#5SmartReads - August 9, 2022
Hitha on inflation, reconciliation, and the long history of brain rot fears
If you’re finding it difficult to get a proper gauge of the economy and inflation, well, you’re not alone.
KCM’s interview with Cecila Rouse, the chair of the Council of Economic Advisers, answered a lot of my questions on the basics of some of these terms that are thrown about, where we’re at, and where we expect to go when it comes to inflation, gas prices, cost of living, and student loan debt.
A quick Google search of Rouse’s name led me to interviews she granted to a wide variety of publications with high engagement - The Black Wall Street Times, Fortune’s The Broadsheet as well as Katie Couric Media) and it’s consistent with this administration’s different press strategy of engaging with smaller outlets with strong readership and engagement more than the major media companies (whose reporting does often skew towards the more sensational, as to earn clicks and time on site/viewed).
Not only do I find a kinship in their strategy (it’s been my own here at #5SmartReads), but maybe it also means we could get our own interview with a member of this administration? Maybe?
Manifesting/plotting a way to make it so…
Zawe Ashton Is Manifesting Her Future (Thrillist)
Speaking of manifesting, one could say Zawe Ashton has done just that with her career (along with a ton of hard work perfecting her craft and thickening her skin to deal with a lot of rejection).
And we love to see it and see Zawe on stage and on the screen - right now in Mr. Malcom’s List (which is available to stream and is EXCELLENT), and soon in The Marvels (which can’t come soon enough).
Did I also mention that she’s engaged to fellow Marvel star Tom Hiddleston and expecting their first baby, and dealing with the press onslaught that comes with that? Zawe has a much cooler head about her when dealing with all of that - and life in general.
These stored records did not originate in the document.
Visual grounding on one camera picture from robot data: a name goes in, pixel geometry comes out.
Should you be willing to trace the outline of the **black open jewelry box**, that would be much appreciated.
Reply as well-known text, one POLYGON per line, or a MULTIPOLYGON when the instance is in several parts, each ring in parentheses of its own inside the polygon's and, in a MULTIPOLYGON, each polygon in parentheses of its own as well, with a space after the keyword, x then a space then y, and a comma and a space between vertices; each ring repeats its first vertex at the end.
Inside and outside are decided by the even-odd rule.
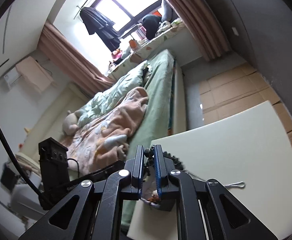
POLYGON ((157 193, 155 178, 152 176, 143 179, 141 200, 150 207, 166 212, 170 212, 175 205, 174 200, 161 200, 157 193))

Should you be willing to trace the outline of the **green bed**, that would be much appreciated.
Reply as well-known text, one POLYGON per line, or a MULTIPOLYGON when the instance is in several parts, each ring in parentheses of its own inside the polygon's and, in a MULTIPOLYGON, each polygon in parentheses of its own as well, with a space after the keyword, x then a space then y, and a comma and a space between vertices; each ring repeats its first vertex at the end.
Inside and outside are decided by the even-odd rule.
POLYGON ((153 140, 168 136, 176 113, 173 105, 178 72, 175 56, 166 49, 146 61, 149 65, 144 70, 140 87, 146 90, 149 101, 142 123, 128 139, 129 150, 125 160, 134 158, 138 145, 147 148, 153 140))

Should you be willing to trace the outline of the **pink fleece blanket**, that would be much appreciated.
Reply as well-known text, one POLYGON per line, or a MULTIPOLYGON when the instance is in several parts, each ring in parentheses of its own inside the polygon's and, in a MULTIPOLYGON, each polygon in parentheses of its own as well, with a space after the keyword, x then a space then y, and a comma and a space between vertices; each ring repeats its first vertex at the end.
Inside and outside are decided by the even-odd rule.
POLYGON ((125 160, 128 139, 142 123, 148 101, 143 87, 133 88, 113 110, 80 128, 67 146, 67 157, 76 160, 69 168, 86 175, 125 160))

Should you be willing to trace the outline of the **beige plush toy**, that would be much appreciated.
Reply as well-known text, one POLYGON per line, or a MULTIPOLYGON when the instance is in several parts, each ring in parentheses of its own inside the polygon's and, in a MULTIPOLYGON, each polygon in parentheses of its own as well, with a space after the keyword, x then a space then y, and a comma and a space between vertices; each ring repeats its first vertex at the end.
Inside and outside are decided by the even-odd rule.
POLYGON ((62 123, 62 130, 66 135, 74 135, 78 130, 78 120, 83 114, 81 109, 75 112, 67 111, 67 116, 62 123))

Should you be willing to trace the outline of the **light green quilt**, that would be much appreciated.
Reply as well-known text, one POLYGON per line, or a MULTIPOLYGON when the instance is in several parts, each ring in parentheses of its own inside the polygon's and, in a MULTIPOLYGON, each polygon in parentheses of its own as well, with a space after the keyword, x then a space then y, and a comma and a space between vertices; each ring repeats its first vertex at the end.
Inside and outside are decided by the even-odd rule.
POLYGON ((133 88, 143 83, 143 73, 148 66, 147 61, 130 70, 122 76, 111 88, 98 92, 87 104, 81 107, 82 115, 77 125, 82 128, 96 118, 99 118, 114 109, 119 100, 133 88))

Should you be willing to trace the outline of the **floral windowsill cushion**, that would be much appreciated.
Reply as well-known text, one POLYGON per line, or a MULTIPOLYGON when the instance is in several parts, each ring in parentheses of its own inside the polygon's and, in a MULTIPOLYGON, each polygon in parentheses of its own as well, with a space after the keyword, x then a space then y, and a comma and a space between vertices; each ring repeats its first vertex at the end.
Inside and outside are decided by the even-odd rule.
POLYGON ((137 51, 132 51, 120 64, 112 66, 107 73, 107 77, 117 81, 131 69, 161 50, 175 50, 174 47, 177 43, 179 34, 183 34, 185 31, 185 23, 181 18, 178 18, 168 25, 168 27, 169 28, 165 28, 164 32, 161 32, 151 41, 145 42, 137 51))

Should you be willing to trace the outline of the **flattened cardboard sheets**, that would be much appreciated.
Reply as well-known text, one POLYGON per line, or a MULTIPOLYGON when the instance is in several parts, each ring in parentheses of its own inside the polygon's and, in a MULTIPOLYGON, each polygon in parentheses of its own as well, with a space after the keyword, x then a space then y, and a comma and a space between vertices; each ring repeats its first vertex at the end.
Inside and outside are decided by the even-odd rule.
POLYGON ((205 125, 270 102, 279 117, 292 147, 292 118, 284 103, 262 75, 244 63, 199 83, 205 125))

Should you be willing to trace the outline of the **covered air conditioner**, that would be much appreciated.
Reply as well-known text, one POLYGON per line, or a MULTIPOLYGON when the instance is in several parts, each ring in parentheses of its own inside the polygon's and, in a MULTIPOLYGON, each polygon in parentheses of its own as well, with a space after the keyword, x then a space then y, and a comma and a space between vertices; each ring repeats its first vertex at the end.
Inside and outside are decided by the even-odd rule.
POLYGON ((14 68, 4 75, 4 80, 9 89, 20 78, 23 78, 38 93, 43 93, 48 87, 57 85, 52 77, 52 73, 43 68, 31 56, 17 63, 14 68))

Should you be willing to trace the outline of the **pink curtain left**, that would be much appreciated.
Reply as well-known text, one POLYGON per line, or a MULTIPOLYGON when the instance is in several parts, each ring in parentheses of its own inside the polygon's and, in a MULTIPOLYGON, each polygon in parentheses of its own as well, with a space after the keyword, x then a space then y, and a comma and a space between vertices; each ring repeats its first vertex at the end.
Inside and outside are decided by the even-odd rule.
POLYGON ((49 21, 43 26, 38 49, 90 95, 103 92, 115 83, 91 64, 49 21))

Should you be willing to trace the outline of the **pink curtain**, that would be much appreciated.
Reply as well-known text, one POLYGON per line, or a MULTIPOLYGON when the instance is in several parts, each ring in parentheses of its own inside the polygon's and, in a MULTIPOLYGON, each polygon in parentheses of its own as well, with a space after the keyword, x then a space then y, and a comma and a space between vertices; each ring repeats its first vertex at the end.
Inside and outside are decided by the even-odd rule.
POLYGON ((38 49, 90 95, 103 92, 115 83, 91 64, 49 21, 43 26, 38 49))
POLYGON ((206 61, 231 51, 229 41, 205 0, 167 0, 190 31, 206 61))

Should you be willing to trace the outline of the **black bag on sill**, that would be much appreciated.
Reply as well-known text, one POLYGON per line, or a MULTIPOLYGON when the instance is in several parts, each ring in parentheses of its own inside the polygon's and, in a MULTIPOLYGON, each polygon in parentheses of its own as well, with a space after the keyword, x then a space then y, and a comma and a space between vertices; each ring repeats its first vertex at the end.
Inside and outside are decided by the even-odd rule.
POLYGON ((146 30, 146 38, 152 40, 157 33, 158 26, 161 23, 161 17, 153 14, 148 14, 142 18, 142 26, 146 30))

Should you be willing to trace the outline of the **black hanging garment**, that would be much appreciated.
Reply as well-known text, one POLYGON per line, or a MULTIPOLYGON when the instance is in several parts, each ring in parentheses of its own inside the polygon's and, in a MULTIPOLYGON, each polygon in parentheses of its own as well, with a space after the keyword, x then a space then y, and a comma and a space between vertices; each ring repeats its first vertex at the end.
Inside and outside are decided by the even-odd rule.
POLYGON ((121 43, 119 33, 113 28, 115 23, 93 7, 84 7, 80 17, 89 35, 97 34, 105 46, 113 52, 121 43))

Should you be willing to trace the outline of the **pink curtain right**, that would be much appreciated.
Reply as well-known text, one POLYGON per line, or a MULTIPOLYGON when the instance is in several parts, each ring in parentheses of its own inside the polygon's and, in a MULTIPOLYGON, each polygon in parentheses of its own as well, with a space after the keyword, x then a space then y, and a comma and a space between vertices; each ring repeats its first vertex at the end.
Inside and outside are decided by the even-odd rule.
POLYGON ((229 41, 205 0, 167 0, 190 31, 206 61, 231 51, 229 41))

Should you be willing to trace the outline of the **white wall switch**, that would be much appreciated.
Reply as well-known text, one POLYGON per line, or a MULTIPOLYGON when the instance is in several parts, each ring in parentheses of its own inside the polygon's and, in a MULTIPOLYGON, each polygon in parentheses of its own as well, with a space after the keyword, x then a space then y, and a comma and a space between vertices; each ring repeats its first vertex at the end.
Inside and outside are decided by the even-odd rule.
POLYGON ((232 27, 231 29, 232 29, 235 36, 239 36, 239 32, 237 31, 237 29, 235 27, 232 27))
“"Maybe me a few years ago would have said something different, but I don't feel like I have to do anything," she tells me. "And we're having really important conversations that will help us out of very, very disturbing times about women and their own power and autonomy over their own bodies. That can also be a mindset. So I feel very autonomous in myself at this point in my life." If she can make some kind of statement by appearing pregnant on a red carpet, she will.”
How the Senate Strategy Known as Budget Reconciliation Works (Washington Post)
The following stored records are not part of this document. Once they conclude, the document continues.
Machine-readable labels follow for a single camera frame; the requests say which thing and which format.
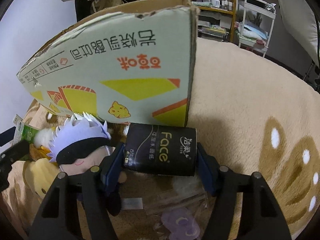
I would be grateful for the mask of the open cardboard box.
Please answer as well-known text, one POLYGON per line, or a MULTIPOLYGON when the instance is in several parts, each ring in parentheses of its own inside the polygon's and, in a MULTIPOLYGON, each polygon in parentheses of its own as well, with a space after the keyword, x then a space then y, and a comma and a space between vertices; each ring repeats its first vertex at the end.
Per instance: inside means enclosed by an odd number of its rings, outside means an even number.
POLYGON ((187 124, 198 8, 140 0, 92 14, 57 34, 20 69, 24 88, 59 116, 187 124))

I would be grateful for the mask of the yellow dog plush toy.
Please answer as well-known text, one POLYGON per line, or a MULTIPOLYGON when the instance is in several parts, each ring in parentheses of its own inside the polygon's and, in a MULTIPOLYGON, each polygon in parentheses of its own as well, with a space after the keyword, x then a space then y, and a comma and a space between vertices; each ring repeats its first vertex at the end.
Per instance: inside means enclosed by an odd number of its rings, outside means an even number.
POLYGON ((59 172, 58 166, 46 158, 25 161, 23 164, 24 183, 40 199, 46 196, 59 172))

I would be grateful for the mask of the clear plastic bag purple item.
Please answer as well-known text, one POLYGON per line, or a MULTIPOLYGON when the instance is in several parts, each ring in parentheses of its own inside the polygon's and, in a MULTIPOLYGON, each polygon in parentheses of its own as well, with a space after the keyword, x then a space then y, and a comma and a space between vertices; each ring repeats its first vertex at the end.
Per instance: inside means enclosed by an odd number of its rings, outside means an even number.
POLYGON ((172 189, 144 198, 125 198, 123 210, 143 210, 158 239, 201 239, 208 197, 198 176, 174 177, 172 189))

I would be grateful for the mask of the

If you wonder, every year when a reconciliation bill comes to the floor in the Senate, just exactly what it is…well, I have the answers for you.
Rather, the Washington Post does.
This smart primer answers all your questions, from why a Senate typically requires 60 votes (it’s actually a vote to end debate and file cloture on the bill - the bill itself only requires a simple majority), to what is budget reconciliation and the history of this certain type of bill, and when it can and cannot be used to the frustration of both parties and moreso, the American people.
It’s a quick read, but a very valuable one.
This one is NOT a quick read, nor an easy one (I had to read it a few times to really comprehend it). But it’s very, very smart, given that much of my media preferences falls under the ‘trashy’ description and I have no qualms or concerns about it.
My parents, however, relentlessly judge me for it and believe it has and will brainwash me. Me? I find it to be the only kind of media that will help my Energizer Bunny of a brain to actually stop and rest.
I digress. This piece is less about the impact of trashy media actually rotting your brain, but more about how this fear has been well-documented over a number of centuries. That this narrative has persisted through different forms of media, the Industrial Revolution and other advancements that have transformed our lives and content itself is pretty insane.
This is quite an academic read, so save it when you have the time and the mental capacity to read through it (and maybe read it again and again). But I found it fascinating, and even more validated that everyone should enjoy what they enjoy with their fullest passion, and to keep our more critical opinions to ourselves to not ruin someone else’s pleasure.
Sustainability in the modern space industry seems to be an oxymoron (and perhaps it is, with the advent of space tourism when billions in this planet fail to have their basic needs met).
It is, however, NASA’s priority with the Artemis program. The program’s goal is not just to make history by landing the first woman and non-white person on the moon, but to establish a long-term presence (a la For All Mankind - a phenomenal show on Apple TV+) and to set us up for more manned spaceflights in our solar system.
But first, the moon. And sustainability.
I will let this article explain it in further detail, but it has me even more excited and back on my space book obsession. Is it time to re-read the Lady Astronaut series again? I think so.